Los últimos cinco minutos faltó poco para que nos colgásemos del travesaño, los once en línea. Segovia nos decía los minutos que faltaban pisando la línea del lateral, y el lineman lo obligaba a retroceder una y otra vez, pero él se lo sacaba de encima y seguía con eso y con gastar a los de Podestá con que el quinto gol no lo metían ni en pedo.
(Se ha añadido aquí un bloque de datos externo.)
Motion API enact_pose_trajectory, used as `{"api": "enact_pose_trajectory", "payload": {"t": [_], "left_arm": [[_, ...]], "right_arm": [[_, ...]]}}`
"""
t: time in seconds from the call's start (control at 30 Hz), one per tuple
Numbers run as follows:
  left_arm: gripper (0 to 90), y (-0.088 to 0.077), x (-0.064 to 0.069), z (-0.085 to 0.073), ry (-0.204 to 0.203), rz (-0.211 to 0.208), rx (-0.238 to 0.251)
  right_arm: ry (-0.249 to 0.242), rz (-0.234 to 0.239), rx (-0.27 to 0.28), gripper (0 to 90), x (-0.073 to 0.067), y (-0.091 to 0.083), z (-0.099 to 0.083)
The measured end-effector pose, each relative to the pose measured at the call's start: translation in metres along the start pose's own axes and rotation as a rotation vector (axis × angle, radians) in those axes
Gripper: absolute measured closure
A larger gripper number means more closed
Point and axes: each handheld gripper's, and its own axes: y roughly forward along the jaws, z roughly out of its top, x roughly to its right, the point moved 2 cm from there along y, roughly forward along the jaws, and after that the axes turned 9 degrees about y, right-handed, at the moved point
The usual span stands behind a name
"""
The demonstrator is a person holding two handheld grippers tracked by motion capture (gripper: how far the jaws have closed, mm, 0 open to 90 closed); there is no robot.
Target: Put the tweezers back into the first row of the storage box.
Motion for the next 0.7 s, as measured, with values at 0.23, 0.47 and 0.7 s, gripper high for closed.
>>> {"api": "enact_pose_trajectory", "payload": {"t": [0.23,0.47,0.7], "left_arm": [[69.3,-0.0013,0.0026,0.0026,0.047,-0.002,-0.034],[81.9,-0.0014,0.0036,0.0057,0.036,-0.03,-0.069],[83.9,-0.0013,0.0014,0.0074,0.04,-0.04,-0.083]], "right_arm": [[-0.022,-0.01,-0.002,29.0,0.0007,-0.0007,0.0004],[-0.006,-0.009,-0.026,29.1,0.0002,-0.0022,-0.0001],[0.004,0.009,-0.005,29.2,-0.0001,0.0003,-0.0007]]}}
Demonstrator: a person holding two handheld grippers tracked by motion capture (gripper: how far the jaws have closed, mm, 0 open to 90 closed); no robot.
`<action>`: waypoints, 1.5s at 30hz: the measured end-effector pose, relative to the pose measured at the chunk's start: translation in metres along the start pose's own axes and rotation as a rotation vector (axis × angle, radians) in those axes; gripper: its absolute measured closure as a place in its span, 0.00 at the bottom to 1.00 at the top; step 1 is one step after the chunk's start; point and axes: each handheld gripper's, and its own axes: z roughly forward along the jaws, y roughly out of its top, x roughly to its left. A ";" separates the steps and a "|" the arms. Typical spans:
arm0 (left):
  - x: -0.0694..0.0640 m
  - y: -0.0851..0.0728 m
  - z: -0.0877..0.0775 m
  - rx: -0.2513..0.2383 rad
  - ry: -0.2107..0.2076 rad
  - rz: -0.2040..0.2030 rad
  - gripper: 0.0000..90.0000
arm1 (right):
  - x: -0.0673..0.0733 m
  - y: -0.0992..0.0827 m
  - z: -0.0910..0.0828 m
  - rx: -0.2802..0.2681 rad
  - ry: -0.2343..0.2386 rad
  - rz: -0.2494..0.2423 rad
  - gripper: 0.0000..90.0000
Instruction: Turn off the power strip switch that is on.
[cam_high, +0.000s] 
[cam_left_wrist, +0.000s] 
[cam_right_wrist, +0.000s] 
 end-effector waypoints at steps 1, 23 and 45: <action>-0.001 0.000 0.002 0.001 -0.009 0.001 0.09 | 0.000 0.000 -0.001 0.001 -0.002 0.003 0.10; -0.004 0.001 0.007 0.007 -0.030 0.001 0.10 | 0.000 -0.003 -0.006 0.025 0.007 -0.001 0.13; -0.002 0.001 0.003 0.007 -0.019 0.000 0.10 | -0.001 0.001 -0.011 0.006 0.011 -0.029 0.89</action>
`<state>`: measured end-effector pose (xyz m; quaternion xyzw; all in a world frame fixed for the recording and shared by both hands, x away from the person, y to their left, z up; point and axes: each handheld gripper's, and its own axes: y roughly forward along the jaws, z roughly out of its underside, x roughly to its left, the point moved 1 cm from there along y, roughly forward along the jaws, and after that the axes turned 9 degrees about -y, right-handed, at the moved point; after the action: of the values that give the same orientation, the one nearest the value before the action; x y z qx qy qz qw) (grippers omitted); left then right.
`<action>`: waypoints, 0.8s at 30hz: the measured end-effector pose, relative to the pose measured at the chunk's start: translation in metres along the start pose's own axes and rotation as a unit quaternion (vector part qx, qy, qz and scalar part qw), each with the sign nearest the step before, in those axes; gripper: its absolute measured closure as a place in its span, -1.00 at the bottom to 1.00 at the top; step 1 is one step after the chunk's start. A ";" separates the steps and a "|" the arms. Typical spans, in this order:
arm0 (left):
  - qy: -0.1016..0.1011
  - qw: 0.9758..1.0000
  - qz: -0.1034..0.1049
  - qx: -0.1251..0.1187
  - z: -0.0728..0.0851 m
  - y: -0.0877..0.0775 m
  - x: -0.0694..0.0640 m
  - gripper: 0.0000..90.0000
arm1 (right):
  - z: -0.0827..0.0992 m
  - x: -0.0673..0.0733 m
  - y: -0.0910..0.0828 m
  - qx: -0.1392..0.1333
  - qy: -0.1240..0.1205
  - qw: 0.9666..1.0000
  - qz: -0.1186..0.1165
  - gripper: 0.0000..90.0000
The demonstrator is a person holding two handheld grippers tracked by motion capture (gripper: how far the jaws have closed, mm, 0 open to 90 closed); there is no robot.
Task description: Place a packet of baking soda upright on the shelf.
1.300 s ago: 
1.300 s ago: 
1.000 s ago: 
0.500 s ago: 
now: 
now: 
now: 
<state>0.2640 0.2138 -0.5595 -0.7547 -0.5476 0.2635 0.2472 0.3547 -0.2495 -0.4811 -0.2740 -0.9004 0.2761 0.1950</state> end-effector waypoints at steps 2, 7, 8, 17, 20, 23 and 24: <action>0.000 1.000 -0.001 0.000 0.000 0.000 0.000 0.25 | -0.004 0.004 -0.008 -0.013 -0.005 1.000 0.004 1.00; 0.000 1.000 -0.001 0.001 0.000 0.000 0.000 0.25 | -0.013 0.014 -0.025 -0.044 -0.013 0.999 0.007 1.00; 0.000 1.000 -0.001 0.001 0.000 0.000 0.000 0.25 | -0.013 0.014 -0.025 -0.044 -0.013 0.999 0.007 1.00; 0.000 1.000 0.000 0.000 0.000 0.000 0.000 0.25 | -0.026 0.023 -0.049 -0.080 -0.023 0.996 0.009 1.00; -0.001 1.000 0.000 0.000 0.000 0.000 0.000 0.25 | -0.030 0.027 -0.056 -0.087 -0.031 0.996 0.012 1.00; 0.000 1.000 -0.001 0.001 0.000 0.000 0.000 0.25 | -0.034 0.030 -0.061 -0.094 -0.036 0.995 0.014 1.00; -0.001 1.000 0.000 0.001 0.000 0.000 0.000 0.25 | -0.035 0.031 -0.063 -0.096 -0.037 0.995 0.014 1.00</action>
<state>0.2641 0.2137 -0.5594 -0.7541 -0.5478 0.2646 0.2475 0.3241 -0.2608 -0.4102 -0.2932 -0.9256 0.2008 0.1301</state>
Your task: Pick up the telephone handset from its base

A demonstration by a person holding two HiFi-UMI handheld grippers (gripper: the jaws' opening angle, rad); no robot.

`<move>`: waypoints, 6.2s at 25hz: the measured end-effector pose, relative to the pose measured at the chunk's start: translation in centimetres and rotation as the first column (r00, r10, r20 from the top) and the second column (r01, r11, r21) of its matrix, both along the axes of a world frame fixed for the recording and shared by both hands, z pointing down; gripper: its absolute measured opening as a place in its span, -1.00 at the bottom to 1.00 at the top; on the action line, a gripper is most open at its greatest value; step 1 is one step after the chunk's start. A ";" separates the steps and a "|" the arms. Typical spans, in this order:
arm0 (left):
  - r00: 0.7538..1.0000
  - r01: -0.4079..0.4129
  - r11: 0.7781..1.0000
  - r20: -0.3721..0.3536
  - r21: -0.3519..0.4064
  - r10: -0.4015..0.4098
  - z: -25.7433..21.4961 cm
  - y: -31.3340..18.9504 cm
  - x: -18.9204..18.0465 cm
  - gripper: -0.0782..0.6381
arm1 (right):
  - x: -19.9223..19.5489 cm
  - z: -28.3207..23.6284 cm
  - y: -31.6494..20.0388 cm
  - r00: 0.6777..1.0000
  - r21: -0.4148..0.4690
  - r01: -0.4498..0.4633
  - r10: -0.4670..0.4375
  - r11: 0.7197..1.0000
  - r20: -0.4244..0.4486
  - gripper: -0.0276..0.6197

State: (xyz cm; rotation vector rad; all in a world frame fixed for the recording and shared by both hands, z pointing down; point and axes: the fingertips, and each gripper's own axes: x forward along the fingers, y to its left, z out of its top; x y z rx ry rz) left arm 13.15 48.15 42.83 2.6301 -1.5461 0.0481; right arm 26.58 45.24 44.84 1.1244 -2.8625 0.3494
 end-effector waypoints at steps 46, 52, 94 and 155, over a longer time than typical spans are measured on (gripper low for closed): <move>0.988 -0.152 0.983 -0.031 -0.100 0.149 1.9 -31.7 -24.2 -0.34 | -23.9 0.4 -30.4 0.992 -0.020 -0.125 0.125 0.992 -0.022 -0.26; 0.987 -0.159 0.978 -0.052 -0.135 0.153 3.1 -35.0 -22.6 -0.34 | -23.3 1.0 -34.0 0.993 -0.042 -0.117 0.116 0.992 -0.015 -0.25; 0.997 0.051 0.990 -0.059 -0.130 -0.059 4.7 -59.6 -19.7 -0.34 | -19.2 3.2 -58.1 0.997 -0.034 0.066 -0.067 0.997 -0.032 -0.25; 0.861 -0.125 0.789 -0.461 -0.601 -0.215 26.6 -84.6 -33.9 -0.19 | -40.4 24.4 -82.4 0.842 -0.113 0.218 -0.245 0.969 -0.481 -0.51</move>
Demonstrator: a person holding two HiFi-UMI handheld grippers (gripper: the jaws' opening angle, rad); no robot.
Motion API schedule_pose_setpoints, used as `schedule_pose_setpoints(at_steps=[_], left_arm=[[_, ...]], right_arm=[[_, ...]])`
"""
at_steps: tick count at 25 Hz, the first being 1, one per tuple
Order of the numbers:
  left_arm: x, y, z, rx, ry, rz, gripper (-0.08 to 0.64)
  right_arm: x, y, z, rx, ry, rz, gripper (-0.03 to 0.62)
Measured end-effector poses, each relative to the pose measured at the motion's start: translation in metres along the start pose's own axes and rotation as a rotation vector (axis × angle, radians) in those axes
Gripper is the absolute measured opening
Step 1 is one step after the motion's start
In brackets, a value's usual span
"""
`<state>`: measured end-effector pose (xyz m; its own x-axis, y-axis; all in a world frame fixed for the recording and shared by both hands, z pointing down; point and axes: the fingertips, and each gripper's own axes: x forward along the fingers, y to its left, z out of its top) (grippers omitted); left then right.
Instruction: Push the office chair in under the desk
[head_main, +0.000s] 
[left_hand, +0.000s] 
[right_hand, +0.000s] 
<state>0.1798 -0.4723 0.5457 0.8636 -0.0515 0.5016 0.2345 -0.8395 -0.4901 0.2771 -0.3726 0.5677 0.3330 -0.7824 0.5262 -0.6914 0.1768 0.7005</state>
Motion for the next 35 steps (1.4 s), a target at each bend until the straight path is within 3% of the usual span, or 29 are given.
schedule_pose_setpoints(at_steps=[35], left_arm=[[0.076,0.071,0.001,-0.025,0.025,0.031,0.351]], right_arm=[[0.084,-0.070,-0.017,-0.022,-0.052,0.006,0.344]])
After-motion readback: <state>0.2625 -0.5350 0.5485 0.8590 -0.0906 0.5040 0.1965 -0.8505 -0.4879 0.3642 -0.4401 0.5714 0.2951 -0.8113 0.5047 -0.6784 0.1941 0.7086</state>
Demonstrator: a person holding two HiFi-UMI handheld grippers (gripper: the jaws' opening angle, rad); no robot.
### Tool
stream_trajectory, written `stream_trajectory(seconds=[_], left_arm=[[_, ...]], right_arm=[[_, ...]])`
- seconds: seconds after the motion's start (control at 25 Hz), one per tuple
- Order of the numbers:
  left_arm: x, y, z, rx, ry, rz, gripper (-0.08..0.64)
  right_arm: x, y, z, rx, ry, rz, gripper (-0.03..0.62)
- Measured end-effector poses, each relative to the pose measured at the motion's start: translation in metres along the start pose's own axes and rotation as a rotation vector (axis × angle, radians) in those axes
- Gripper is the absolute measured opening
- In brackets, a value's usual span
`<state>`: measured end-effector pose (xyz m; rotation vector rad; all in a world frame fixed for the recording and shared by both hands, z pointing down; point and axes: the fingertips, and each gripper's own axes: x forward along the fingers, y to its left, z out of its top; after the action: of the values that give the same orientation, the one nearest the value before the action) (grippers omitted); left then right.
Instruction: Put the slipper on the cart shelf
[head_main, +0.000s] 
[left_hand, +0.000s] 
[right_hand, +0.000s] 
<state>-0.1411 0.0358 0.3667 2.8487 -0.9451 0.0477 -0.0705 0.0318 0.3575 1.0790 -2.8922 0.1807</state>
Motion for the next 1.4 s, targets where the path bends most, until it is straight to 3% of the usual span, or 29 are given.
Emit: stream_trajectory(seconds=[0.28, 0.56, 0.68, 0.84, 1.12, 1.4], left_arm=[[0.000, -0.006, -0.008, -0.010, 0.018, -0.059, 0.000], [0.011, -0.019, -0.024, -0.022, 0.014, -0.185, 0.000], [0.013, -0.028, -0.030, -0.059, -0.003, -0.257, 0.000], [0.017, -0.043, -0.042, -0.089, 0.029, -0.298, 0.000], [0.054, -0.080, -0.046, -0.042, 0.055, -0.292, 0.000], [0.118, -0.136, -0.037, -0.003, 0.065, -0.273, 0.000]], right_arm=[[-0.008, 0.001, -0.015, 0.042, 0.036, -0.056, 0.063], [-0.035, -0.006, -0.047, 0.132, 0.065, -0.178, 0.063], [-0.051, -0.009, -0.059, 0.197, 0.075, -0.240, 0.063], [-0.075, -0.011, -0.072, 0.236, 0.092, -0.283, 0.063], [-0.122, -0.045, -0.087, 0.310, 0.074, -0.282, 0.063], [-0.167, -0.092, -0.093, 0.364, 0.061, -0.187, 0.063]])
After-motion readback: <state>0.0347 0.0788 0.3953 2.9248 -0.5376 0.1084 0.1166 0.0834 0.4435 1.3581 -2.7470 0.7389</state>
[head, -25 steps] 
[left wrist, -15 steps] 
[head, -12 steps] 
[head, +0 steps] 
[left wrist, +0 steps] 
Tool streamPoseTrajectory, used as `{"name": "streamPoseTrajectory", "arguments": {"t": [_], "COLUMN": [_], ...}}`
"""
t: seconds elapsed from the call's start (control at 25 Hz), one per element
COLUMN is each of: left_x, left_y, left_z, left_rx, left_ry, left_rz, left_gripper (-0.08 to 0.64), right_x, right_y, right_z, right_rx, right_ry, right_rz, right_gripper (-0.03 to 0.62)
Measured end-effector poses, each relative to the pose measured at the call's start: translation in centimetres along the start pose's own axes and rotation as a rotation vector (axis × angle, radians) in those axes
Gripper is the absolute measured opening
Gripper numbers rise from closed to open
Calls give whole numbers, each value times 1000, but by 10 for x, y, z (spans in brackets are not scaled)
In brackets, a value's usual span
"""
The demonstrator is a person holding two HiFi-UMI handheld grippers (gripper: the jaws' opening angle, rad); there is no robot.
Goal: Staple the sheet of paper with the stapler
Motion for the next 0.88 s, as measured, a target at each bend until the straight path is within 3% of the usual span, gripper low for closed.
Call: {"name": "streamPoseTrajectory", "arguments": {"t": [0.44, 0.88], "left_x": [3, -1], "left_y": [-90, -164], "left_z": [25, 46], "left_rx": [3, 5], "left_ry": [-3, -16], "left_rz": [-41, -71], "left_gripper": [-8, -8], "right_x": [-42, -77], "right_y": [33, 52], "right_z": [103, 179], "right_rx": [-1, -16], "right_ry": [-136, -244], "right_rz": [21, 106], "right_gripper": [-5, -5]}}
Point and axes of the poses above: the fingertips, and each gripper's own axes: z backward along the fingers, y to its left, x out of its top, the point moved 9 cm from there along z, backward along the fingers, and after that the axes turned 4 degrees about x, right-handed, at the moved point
El último minuto nos lo pasamos tirándola al lateral, y ellos apurándose para sacar, y nosotros reventándola de nuevo y los tipos otra vez adentro, y cuando sonó el silbato fue todo rarísimo porque nosotros levantamos los brazos y los tipos se quedaron con las manos en la cintura y parecía que los que se habían ido eran ellos y no nosotros, y encima Salvatierra que es un turro se sacó la camiseta y se la ofreció al 5 de ellos diciéndole que se la regalaba para que se secase las lágrimas de amargo, y lógicamente el otro le puso una mano que le aflojó tres dientes y fue como una señal, porque cuando lo vi me di vuelta buscando a alguno de Podestá y justo Dios me puso en el camino al 7 ese que me había bajado después de pasarlo de caño, y le di tiempo para que armara la guardia porque nunca me gustó pegarle a un tipo desprevenido, y donde levantó los puñitos de escuálido desnutrido le surtí uno de los piñones más lindos que coloqué en la vida, y supongo que no sólo iba dirigido al nabo ese sino a todos los de la comisión y a todos los viejos del bufet y a todos los del pueblo y a todos los ilustres miembros de mi familia y a todos y cada uno de los dieciséis campeonatos y los ocho subcampeonatos y los siete amistosos contra Newell’s y los nueve contra Central, y cuando me quise acordar eso era un revoleo de piñas que daba gusto, y entre medio del quilombo lo vi a Segovia dándose con el padre del delantero cuyos genitales nuestro coach había puesto en tela de juicio, y como el otro era un urso como de dos metros me le acerqué a darle una mano, y lo pusimos fuera de combate el tiempo suficiente como para salir pitando para el lado del alambre donde estaban los veinticinco patriotas que se habían quedado a hacernos pata en el segundo tiempo, que a esa altura estaban escalando el alambre para participar también del sano debate cívico que tenía lugar en el verde césped, y me acuerdo de que Segovia se dio vuelta hacia mi lado, mientras corríamos, me sonrió y me dijo: «¿Viste, pibe? Por suerte la vida es más larga que la tristeza», mientras seguíamos galopando con la lengua afuera, y yo supe para siempre que tenía razón.